» WHAT YOU ARE ASKED TO DO
Which lines of the entries below run from the one holding "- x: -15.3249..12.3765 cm" to the one holding "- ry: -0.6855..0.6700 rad", inclusive? Set down exactly those lines and no others.
+++ EXERCISE MATERIAL +++
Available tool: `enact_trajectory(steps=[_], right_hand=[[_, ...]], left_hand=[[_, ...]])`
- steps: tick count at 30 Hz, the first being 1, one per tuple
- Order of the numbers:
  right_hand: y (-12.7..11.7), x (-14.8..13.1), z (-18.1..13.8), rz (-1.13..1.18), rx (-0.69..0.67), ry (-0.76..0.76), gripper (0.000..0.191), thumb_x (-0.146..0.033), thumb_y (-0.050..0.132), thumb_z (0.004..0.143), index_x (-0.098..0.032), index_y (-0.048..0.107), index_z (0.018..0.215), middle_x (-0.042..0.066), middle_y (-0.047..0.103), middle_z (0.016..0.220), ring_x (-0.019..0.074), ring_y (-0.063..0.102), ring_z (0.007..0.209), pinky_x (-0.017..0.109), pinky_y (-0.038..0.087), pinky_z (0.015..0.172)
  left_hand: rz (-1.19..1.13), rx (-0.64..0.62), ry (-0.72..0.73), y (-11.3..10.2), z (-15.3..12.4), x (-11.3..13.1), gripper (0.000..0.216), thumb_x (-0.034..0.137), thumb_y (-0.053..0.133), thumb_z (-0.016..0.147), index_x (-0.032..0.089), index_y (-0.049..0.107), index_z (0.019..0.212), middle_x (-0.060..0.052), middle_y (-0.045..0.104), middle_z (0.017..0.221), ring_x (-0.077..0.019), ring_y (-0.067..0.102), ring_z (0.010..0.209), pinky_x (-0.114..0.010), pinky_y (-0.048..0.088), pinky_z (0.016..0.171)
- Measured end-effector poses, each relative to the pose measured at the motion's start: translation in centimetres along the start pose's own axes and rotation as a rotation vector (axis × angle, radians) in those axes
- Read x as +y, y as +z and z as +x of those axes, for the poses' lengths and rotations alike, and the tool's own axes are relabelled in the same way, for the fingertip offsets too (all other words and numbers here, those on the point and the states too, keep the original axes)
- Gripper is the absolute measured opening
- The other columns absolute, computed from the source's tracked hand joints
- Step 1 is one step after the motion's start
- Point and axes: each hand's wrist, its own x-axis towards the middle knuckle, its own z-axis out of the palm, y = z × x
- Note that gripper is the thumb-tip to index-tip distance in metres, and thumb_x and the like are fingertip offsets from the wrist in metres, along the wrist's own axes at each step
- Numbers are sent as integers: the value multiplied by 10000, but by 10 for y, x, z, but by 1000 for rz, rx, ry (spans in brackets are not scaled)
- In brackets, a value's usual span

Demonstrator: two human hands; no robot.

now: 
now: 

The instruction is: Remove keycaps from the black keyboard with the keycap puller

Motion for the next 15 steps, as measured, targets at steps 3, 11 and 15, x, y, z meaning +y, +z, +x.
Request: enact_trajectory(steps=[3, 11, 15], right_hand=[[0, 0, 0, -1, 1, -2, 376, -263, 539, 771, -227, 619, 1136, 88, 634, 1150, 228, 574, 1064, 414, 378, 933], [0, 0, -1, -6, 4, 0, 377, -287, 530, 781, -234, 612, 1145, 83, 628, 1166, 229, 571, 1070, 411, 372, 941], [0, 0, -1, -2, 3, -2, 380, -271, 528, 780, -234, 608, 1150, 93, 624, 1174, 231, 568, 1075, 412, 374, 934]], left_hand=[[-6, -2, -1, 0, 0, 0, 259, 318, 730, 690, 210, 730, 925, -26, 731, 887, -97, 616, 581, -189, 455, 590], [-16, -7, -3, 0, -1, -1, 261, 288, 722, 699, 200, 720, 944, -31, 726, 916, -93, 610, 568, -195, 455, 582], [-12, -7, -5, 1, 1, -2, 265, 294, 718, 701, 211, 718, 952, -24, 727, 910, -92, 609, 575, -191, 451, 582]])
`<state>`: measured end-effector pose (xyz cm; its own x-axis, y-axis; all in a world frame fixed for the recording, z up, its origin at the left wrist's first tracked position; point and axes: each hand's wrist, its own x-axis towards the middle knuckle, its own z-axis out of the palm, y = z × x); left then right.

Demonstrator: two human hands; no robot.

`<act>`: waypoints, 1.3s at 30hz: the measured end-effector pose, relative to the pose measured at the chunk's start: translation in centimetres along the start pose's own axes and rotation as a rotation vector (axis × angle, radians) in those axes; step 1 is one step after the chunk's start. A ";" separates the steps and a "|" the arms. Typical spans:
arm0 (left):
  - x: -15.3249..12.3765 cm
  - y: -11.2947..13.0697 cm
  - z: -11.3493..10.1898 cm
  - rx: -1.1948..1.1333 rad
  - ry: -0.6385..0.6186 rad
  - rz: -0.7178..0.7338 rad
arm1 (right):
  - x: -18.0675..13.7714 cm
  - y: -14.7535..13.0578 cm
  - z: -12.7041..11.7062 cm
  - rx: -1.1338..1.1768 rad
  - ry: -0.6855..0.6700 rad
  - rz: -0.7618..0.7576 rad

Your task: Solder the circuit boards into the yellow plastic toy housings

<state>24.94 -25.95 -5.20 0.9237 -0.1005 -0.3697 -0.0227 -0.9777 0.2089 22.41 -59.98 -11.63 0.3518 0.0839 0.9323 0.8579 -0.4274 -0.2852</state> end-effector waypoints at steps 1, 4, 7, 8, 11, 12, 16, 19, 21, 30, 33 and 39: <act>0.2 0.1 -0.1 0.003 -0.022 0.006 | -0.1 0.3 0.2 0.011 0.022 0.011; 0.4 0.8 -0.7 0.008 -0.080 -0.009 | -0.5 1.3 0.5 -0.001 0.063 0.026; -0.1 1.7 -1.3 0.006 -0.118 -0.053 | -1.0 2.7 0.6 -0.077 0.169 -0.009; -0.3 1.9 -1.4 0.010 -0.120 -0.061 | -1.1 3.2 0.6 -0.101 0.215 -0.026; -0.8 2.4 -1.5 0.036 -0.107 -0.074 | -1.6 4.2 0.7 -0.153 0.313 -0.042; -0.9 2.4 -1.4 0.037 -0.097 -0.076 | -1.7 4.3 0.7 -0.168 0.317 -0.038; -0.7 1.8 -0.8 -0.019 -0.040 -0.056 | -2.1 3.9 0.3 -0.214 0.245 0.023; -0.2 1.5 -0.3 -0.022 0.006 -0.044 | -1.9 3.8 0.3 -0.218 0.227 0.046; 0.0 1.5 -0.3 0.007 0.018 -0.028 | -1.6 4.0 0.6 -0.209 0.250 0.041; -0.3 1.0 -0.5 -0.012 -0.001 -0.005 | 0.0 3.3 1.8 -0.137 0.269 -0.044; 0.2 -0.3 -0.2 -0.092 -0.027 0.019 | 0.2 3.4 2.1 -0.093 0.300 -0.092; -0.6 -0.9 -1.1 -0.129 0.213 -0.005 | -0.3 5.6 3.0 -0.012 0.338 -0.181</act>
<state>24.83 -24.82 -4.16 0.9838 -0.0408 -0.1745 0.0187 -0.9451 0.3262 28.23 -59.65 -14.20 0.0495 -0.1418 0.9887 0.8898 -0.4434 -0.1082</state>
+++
» EXERCISE RESPONSE
  - x: -15.3249..12.3765 cm
  - y: -11.2947..13.0697 cm
  - z: -11.3493..10.1898 cm
  - rx: -1.1948..1.1333 rad
  - ry: -0.6385..0.6186 rad
  - rz: -0.7178..0.7338 rad
arm1 (right):
  - x: -18.0675..13.7714 cm
  - y: -14.7535..13.0578 cm
  - z: -12.7041..11.7062 cm
  - rx: -1.1338..1.1768 rad
  - ry: -0.6855..0.6700 rad

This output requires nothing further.